*** COLLECTED MATERIAL Section Begins ***
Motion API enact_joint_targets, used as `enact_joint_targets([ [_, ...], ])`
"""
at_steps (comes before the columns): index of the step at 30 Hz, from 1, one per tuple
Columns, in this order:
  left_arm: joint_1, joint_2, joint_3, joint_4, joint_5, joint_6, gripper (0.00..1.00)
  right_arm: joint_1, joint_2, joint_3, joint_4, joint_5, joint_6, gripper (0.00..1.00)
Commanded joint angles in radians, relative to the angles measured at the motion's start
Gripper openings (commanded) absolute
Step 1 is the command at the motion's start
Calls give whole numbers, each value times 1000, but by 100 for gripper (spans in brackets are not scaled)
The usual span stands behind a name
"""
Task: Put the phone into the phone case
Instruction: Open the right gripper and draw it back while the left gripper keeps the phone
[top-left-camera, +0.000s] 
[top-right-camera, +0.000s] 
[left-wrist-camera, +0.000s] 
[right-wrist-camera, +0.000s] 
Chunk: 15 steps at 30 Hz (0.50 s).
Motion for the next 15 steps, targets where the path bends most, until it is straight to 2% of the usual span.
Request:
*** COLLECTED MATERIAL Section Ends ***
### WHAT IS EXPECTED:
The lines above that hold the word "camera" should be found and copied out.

### ANSWER SECTION:
[top-left-camera, +0.000s] 
[top-right-camera, +0.000s] 
[left-wrist-camera, +0.000s] 
[right-wrist-camera, +0.000s] 

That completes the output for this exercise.